Нас пугают перелеты, потому что мы боимся успеть понять, что умираем.

Самым страшным из того, что произошло 11 сентября в Нью-Йорке, были не самолеты, влетающие в башни-близнецы, но звонки пассажиров этих самолетов, которым террористы разрешили попрощаться с близкими. В 2001 году людям приказали помыслить о собственной смерти, и это именно то, чего мы боимся, ступая на борт.

Сняв наушники, я собираюсь объяснить это моему соседу, но, к счастью или сожалению, не успеваю. На его столике шесть пустых бутылочек из-под водки — он больше ничего не боится. Мои рассуждения ему не нужны. Теперь они могут только развеселить его. Мужчина смеется и говорит стюардессе, что она котенок, а он вообще не боится летать. Я рад за него. Что-что, а свою жизнь, и тем более смерть, этот парень точно не будет осмысливать. Если мы разобьемся — на его лице навсегда останется улыбка.

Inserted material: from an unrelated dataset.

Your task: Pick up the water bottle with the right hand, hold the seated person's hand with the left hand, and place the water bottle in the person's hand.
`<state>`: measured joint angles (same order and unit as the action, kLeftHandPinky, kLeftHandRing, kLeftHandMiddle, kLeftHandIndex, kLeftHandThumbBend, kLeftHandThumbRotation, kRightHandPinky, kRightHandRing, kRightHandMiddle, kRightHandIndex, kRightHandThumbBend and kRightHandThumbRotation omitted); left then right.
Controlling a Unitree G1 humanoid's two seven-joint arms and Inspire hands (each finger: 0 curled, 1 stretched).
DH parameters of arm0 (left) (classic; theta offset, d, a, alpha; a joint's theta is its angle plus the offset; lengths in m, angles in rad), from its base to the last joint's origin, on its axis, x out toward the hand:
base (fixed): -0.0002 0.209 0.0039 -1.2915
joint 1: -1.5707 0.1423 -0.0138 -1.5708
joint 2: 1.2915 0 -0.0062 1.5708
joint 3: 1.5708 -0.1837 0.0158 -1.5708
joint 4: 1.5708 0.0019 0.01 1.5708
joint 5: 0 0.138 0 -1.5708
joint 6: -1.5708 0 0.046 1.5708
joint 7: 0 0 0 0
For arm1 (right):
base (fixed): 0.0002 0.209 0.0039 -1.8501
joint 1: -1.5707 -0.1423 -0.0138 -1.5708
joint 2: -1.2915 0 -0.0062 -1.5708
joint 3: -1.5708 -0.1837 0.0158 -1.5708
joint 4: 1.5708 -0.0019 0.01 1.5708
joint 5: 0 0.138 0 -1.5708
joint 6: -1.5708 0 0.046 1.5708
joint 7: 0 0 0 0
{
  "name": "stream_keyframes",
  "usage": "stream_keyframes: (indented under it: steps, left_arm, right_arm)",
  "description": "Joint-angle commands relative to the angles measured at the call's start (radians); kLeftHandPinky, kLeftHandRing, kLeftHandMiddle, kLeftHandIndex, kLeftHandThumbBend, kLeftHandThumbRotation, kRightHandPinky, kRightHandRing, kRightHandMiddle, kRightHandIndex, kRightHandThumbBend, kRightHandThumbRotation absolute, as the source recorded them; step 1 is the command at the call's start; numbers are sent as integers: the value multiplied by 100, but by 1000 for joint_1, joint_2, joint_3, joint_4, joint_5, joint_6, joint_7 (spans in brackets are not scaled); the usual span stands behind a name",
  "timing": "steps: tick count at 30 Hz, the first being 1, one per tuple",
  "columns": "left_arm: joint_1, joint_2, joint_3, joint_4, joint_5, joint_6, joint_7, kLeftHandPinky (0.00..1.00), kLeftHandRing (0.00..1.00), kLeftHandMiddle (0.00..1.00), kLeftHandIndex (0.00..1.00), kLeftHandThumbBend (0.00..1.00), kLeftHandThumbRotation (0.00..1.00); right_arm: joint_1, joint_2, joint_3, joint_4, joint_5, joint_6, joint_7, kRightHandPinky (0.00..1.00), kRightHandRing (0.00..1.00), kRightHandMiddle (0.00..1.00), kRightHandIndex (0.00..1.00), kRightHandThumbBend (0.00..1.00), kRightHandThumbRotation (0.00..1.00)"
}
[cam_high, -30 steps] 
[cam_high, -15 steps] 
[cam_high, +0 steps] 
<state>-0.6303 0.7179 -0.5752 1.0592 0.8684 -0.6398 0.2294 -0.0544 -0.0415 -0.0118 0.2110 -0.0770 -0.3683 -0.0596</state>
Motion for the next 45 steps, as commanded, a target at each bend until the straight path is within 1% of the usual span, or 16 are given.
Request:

В Малаге к самолету подают «рукав». Оказавшись в нем, я думаю, что это как раз то самое место, где перед вылетом лучше всего успокоиться и подвести итоги. Если вы боитесь летать — поступайте так: когда идете по «рукаву», вспомните, как начинается «Божественная комедия»: «Земную жизнь пройдя до половины...» — и подводите итоги, и примите смерть, и будет вам счастье и спокойствие. Заходите на борт самолета и улыбайтесь, и наслаждайтесь взлетом и посадкой, и слушайте музыку, и любуйтесь красотой облаков и стюардесс, и помните, что от турбулентности не упал еще ни один самолет.